FY2022 Annual Report

Geometric Partial Differential Equations Unit
Associate Professor Qing Liu

Abstract

Our research centers on investigating the well-posedness and geometric properties of diverse nonlinear partial differential equations in various geometric contexts. Motivated by applications in surface evolutions, crystal growth, and image processing, we employ convex analysis techniques to study nonlinear nonlocal partial differential equations within the framework of viscosity solution theory. We extend the existing knowledge to encompass a broader class of PDEs, weaken the space structure to allow general geometric settings including sub-Riemannian manifolds, and thus largely expand the scope of applications. Furthermore, we also tackle nonlinear eigenvalue problems in general metric spaces and contribute to further development of PDE theory.

1. Staff

  • Prof.

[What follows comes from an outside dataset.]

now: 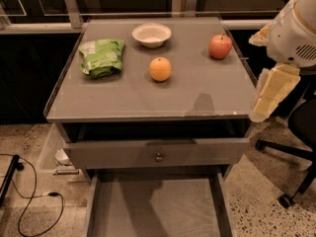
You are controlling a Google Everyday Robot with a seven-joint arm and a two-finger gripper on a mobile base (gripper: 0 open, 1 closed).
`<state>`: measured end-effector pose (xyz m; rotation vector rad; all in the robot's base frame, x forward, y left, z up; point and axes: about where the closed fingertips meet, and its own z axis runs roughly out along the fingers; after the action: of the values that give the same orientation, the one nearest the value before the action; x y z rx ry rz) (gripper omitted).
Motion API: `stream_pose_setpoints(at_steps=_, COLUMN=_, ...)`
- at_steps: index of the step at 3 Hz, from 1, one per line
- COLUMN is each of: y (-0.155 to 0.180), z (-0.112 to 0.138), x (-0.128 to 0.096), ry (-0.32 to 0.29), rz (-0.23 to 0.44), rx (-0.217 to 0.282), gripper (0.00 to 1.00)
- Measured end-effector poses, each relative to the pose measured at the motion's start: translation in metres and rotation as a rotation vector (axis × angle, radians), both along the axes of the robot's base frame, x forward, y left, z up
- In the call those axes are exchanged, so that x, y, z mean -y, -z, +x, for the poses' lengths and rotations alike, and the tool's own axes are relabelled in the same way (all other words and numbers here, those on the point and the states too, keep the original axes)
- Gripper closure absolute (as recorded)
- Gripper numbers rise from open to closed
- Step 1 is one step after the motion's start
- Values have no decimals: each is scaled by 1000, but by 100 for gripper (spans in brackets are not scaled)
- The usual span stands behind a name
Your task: Place orange into middle drawer
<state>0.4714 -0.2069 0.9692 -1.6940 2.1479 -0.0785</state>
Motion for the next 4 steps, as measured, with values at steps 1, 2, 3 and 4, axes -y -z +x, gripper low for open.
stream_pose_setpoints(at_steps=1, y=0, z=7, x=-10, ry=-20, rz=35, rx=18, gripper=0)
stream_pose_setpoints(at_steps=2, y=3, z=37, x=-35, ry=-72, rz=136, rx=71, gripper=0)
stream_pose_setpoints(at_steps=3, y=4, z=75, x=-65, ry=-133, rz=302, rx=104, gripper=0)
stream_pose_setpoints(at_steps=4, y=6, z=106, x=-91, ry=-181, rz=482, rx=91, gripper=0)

Qing Liu, Group Leader
  • Dr. Erbol Zhanpeisov, Postdoctoral Scholar
  • Ms. Karabo Kwelegano, Rotation Student
  • Ms. Wan Nur Syuhada binti Wan Suhaimi, Intern Student
  • Ms. Yukiko Nakagawa, Administrative Assistant

2. Collaborations

2.1 Principal eigenvalue problem for infinity Laplacian in metric spaces

  • Description: We consider the principal eigenvalue and eigenfunctions associated with the infinity Laplacian with homogeneous Dirichlet boundary condition in metric spaces. Our major contribution is a general framework that can be applied to study this eigenvalue problem in a large variety of metric spaces.
  • Type of collaboration: Joint research
  • Researchers:
    • Qing Liu, OIST
    • Ayato Mituishi, Fukuoka University

2.2 Quasiconvexity preserving property for fully nonlinear nonlocal parabolic equations

  • Description: We investigate the preservation of spatial quasiconvexity of viscosity solutions to a general class of fully nonlinear nonlocal parabolic equations.  
  • Type of collaboration: Joint research
  • Researchers:
    • Takashi Kagaya, Muroran Institute of Technology
    • Qing Liu, OIST
    • Hiroyoshi Mitake, University of Tokyo

2.3 Horizontally quasiconvex envelope in the Heisenberg group

  • Description: We establish a PDE approach to deal with a certain weak type of convexity for both sets and functions in the Heisenberg group. We provide a characterization for such convex sets and functions by adopting the viscosity solution theory for a nonlocal Hamilton-Jacobi equation. 
  • Type of collaboration: Joint research
  • Researchers:
    • Antoni Kijowski, OIST
    • Qing Liu, OIST
    • Xiaodan Zhou, OIST

2.4 Existence for time fractional semilinear parabolic equations

  • Description: We study the existence of solutions to time-fractional parabolic equations. Instead of the usual decay estimates in Lebesgue spaces for time-fractional power equations, we use decay estimates in Besov-Morrey spaces to give a new existence result.
  • Type of collaboration: Joint research
  • Researchers:
    • Yusuke Oka, University of Tokyo
    • Erbol Zhanpeisov, OIST

3. Activities and Findings

3.1 Principal eigenvalue problem for infinity Laplacian in metric spaces

We study the Dirichlet eigenvalue problem associated with the infinity Laplacian in metric spaces. We establish a direct partial differential equation approach to find the principal eigenvalue and eigenfunctions in a proper geodesic space without assuming any measure structure. The key step in our work is to find an appropriate notion of solutions. We show the existence of solutions of the eigenvalue problem by adapting Perron’s method. Our method is different from the standard limit process via the variational eigenvalue formulation for p-Laplacian in the Euclidean space. Note that the simplicity of the eigenvalue for infinity Laplacian is a long standing open question. We discuss this problem in the setting of metric graphs and provide an example, as below, showing that eigenfunctions are in general not unique up to multiplicative constants without adding sufficient constraints. 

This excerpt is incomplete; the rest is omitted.